El entrerriano de chambergo miró a su compañero, al que le sacaba unos diez años. Les bastó con mirarse.

—Envido —cantó.

—No tienen nada estos putos —dijo Juan y se echó para atrás—. A lo sumo este —señaló a un rival—, pero… veinticuatro, veinticinco.

—Quiero —se arriesgó Ariel.

—Nada —dijo Juan y señaló su carta en la mesa.

Trentiuno —contestó el entrerriano.

—Son buenas —se amargó Ariel—. Truco —cantó como para redimirse.

Los entrerrianos se miraron, negaron con la cabeza y tiraron sus naipes; el que tenía treinta y uno los mostró. Catorce a once.

—Vamos ahora, eh. Los dejamos que no los van a reconocer cuando vuelvan a su casa —se agrandó Ariel mientras Juan mezclaba—. No van a saber ni de dónde vienen.

Una vez repartidas las cartas y hechas las señas, empezó la partida. El entrerriano de boina era mano y jugó un dos de copa. Ariel anunció exageradamente seguro:

—Voy para allá, que si no me quemo —y tiró un once de oro.

—Venite, venite tranquilo —contestó Juan.

El del chambergo miró al de boina que con un gesto casi imperceptible le indicó que no hacía falta cantar nada. Jugó un tres de basto.

—¿Tanto? —consultó Juan.

—Para mí estos se están jugando a la pesca y están cargados. Si vos tenés mucho, mandale.

—No, está bien.
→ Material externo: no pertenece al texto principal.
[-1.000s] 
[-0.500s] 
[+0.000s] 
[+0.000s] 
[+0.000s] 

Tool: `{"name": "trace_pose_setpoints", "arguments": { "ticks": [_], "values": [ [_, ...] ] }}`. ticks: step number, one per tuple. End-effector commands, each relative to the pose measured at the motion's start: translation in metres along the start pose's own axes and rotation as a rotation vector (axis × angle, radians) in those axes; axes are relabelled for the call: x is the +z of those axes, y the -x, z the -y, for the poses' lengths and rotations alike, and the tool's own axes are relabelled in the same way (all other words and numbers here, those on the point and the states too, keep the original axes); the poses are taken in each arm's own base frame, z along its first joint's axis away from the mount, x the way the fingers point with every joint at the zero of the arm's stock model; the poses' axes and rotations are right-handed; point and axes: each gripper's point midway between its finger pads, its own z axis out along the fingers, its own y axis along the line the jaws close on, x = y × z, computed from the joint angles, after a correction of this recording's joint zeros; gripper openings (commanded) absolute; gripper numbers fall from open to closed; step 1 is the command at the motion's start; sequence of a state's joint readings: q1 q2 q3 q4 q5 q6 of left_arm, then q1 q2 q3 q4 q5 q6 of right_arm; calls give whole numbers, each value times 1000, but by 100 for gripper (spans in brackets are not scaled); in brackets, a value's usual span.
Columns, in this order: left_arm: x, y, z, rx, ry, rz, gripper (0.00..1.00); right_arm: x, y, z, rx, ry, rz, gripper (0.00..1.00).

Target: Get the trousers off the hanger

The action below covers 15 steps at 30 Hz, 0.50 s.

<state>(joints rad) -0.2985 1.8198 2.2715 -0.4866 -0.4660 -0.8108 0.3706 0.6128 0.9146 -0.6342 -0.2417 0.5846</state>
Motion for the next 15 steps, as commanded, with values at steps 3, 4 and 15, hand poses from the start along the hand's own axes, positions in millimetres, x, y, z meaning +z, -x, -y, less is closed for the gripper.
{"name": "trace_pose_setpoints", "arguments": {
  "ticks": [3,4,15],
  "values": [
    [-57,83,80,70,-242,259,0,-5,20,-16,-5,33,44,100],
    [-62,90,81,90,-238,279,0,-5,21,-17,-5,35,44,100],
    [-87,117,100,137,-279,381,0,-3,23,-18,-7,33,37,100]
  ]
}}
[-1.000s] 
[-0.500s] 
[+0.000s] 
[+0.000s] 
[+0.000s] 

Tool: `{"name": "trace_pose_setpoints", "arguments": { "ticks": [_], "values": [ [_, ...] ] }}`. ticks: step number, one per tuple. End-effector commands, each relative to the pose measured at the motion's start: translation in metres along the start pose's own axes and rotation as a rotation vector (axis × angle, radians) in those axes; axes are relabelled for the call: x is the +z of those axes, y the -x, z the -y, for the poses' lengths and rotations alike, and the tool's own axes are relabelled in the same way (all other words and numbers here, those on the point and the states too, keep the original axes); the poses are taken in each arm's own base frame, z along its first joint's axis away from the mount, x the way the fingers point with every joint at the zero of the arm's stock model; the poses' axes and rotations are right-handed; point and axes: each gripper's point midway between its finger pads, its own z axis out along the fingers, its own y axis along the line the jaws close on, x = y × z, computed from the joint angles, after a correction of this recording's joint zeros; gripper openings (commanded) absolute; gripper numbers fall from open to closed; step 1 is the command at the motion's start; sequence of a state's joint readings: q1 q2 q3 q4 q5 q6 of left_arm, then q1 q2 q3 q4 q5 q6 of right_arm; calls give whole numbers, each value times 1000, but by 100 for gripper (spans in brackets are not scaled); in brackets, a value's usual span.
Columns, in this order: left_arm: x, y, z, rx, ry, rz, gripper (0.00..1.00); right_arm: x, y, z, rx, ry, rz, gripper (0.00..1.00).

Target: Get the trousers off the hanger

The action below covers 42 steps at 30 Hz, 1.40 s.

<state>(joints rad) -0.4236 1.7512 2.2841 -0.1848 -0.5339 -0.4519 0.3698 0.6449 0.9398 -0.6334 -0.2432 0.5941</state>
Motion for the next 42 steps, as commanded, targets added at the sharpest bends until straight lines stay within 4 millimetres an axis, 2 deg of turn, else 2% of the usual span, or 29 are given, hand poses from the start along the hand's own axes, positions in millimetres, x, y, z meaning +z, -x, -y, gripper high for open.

Vamos callados, que se lo metan en el orto —dijo Juan y tiró un cinco de oro, dejando perder la mano.

—Pero… me dijiste que vaya a vos —Ariel recriminó con tono suave.

—Tranquilo, tranquilo —Juan pisó un freno imaginario con la mano.
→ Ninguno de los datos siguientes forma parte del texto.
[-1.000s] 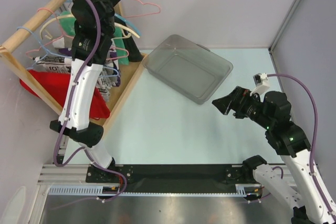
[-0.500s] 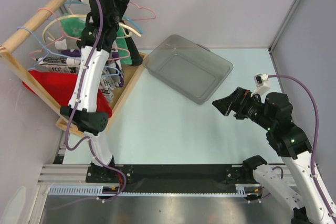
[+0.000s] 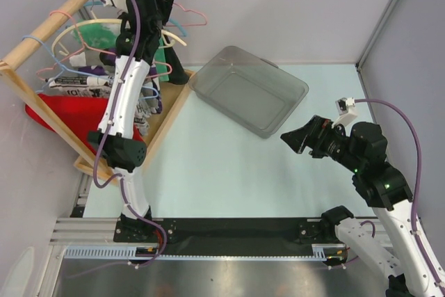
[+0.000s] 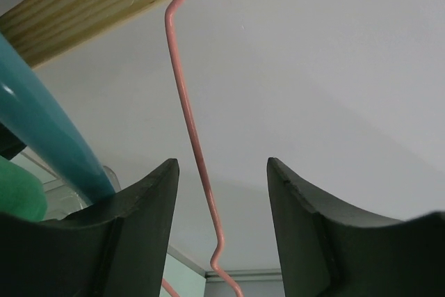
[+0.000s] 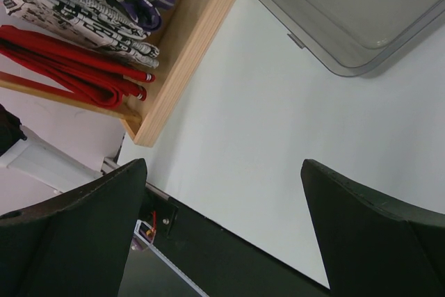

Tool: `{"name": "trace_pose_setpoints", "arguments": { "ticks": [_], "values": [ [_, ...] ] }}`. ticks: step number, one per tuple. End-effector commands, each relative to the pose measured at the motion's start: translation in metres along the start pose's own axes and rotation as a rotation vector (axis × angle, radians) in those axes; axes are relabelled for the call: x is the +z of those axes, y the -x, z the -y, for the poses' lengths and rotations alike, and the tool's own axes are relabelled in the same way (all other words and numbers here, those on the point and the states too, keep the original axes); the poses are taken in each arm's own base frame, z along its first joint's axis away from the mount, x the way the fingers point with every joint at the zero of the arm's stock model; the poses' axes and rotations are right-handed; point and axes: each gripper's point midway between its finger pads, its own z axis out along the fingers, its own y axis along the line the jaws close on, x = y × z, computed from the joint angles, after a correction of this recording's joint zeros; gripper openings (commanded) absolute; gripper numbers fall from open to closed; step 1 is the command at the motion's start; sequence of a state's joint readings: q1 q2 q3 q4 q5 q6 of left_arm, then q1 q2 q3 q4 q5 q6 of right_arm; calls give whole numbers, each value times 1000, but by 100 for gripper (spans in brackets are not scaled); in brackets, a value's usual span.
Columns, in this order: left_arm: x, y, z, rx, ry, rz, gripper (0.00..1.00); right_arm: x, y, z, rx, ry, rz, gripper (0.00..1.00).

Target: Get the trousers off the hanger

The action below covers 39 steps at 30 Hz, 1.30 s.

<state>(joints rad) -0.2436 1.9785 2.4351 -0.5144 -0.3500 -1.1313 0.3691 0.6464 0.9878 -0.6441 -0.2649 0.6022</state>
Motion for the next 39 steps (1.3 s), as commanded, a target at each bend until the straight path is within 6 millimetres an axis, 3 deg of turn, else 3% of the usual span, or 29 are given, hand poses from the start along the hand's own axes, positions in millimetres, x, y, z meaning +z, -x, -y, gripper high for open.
{"name": "trace_pose_setpoints", "arguments": {
  "ticks": [1,4,9,16,22,27,29,34,39],
  "values": [
    [2,14,25,-63,-95,34,55,4,7,-7,-5,34,18,100],
    [7,16,34,-70,-155,56,40,5,7,-8,-5,36,15,100],
    [18,15,40,-97,-218,62,26,5,8,-8,-4,36,18,100],
    [12,24,52,-59,-289,100,1,8,5,-6,1,30,7,100],
    [-12,48,67,62,-298,208,0,11,6,-9,3,44,0,100],
    [-42,70,99,223,-336,359,0,13,6,-11,8,57,-8,100],
    [-55,72,116,260,-368,394,0,13,7,-12,11,59,-8,100],
    [-72,74,136,357,-419,442,0,13,8,-14,13,61,-11,100],
    [-76,74,137,366,-411,436,0,10,11,-18,11,68,-4,100]
  ]
}}
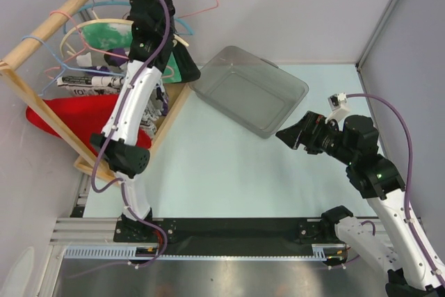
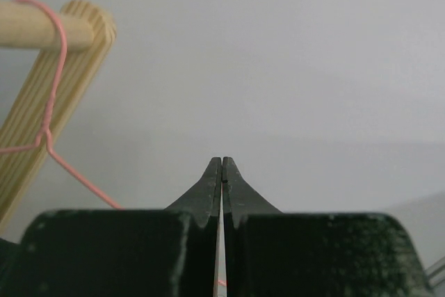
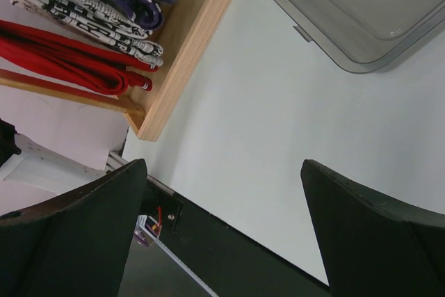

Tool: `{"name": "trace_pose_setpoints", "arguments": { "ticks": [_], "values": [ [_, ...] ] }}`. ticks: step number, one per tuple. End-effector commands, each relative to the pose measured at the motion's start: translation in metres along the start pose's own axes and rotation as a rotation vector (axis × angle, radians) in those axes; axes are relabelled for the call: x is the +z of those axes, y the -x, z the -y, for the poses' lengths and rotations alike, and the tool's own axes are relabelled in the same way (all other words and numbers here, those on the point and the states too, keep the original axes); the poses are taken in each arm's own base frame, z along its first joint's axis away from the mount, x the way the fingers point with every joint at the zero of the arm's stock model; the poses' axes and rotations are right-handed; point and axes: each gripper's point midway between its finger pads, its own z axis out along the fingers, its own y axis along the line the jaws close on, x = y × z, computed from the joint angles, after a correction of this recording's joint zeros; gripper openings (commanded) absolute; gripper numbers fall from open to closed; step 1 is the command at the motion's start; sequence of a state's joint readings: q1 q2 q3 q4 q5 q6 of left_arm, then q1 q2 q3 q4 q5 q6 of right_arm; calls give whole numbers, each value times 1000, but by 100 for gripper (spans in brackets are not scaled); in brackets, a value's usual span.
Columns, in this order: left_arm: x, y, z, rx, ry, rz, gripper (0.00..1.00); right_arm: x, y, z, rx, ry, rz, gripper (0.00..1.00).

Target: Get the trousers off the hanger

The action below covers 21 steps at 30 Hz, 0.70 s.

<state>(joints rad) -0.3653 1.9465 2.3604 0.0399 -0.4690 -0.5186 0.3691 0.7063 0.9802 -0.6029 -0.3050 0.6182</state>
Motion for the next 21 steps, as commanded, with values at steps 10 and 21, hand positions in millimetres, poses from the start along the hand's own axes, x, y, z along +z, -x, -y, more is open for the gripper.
{"name": "trace_pose_setpoints", "arguments": {
  "ticks": [10,21],
  "values": [
    [-37,36,-9,-234,139,-101,43,-11,13,-22,-3,72,42,100],
    [-14,-20,-51,-494,242,-265,59,-19,14,-26,-8,83,57,100]
  ]
}}
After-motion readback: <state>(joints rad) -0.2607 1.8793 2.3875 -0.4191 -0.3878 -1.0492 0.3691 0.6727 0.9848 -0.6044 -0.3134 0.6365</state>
—Truco —cantó el del chambergo y miró a Juan a los ojos.

—¿Vos tenés algo? —preguntó Juan—. Yo no tengo nada.

—Si me hiciste señas de que tenías un siete y un tres.

—Fue para este que estaba mirando —y cabeceó hacia el de boina.
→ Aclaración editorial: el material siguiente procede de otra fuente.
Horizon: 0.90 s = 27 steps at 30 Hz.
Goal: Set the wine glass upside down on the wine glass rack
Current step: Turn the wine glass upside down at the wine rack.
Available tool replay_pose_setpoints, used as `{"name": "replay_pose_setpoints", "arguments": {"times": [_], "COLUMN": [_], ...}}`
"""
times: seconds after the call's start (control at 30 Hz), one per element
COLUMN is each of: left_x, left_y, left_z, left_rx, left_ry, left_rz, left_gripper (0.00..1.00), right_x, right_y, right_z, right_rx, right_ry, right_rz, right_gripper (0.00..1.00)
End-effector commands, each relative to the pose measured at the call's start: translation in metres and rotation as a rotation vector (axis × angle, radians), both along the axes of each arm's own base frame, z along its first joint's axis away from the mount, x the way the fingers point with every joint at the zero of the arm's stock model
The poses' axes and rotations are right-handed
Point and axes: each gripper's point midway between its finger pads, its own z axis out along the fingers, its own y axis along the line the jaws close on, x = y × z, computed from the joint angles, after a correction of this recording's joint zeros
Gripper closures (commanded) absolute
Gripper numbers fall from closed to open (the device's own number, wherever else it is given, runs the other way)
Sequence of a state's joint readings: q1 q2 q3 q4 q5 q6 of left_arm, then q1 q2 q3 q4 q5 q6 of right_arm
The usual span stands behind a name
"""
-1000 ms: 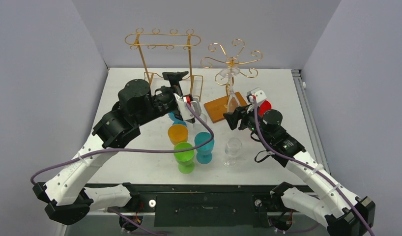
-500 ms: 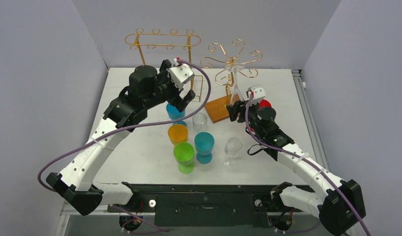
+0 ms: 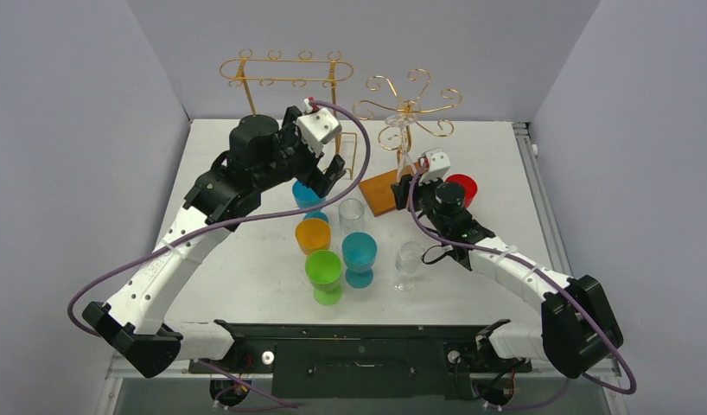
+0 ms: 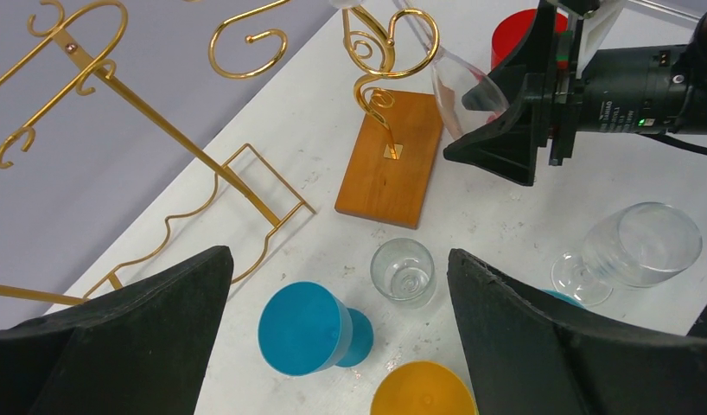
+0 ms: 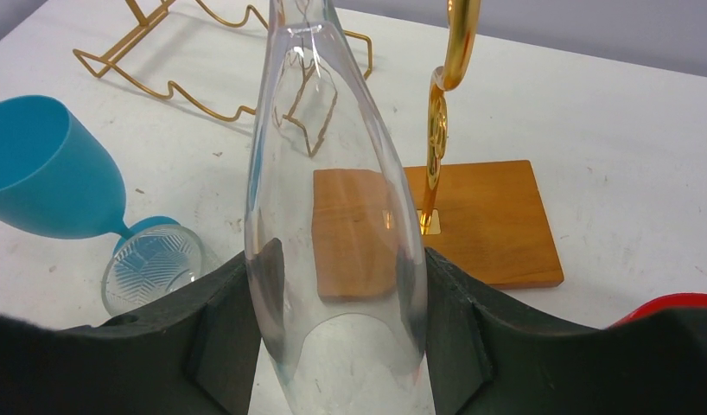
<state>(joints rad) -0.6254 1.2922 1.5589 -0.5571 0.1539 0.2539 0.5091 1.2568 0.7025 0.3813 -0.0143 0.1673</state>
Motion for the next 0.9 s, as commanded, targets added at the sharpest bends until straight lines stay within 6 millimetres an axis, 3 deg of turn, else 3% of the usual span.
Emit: {"name": "replay_pose_setpoints", "arguments": {"times": [0.0, 0.33, 0.67, 0.87], "left_x": [0.001, 0.001, 0.008, 0.011], "left_y": [0.000, 0.004, 0.005, 0.006], "left_z": [0.022, 0.016, 0.011, 0.010], "left_rx": [-0.046, -0.030, -0.027, -0.024], "left_ry": [-0.030, -0.011, 0.022, 0.023], "left_rz": [0.012, 0.033, 0.077, 0.091], "left_gripper": [0.08, 0.08, 0.10, 0.11], "right_x": [0.020, 0.032, 0.016, 0.007], "right_y": [0.005, 0.019, 0.038, 0.038], "right_z": [0.036, 0.035, 0.027, 0.029], "right_rx": [0.053, 0.047, -0.010, -0.029], "right_ry": [-0.125, -0.143, -0.168, -0.203], "right_rz": [-0.016, 0.013, 0.093, 0.109], "right_gripper": [0.82, 0.82, 0.83, 0.83]}}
—Y, no, bueno, no queramos —dijo Ariel y dejó caer las cartas sobre la mesa, casi al mismo tiempo que Juan.

—Bueno, finalizado el juego, ha ganado la pareja número cuarenta y tres, de Estanislao Gutiérrez y Benjamín Estigarribia —anunció el veedor.

—¿Eh? Si vamos quince a once… —se quejó Juan.

—En esta parte del campeonato las primeras tres partidas son a quince por una cuestión de tiempos. Está en el reglamento —contestó el veedor.

—Buen partido —dijo el de boina mientras se levantaban y se iban sin estrecharse las manos ni amagar algún gesto de amabilidad.

Ariel y Juan se miraron perplejos como si buscaran en el otro la responsabilidad de una derrota estúpida y humillante en la que su altanería, más exagerada que nunca, los había dejado en ridículo.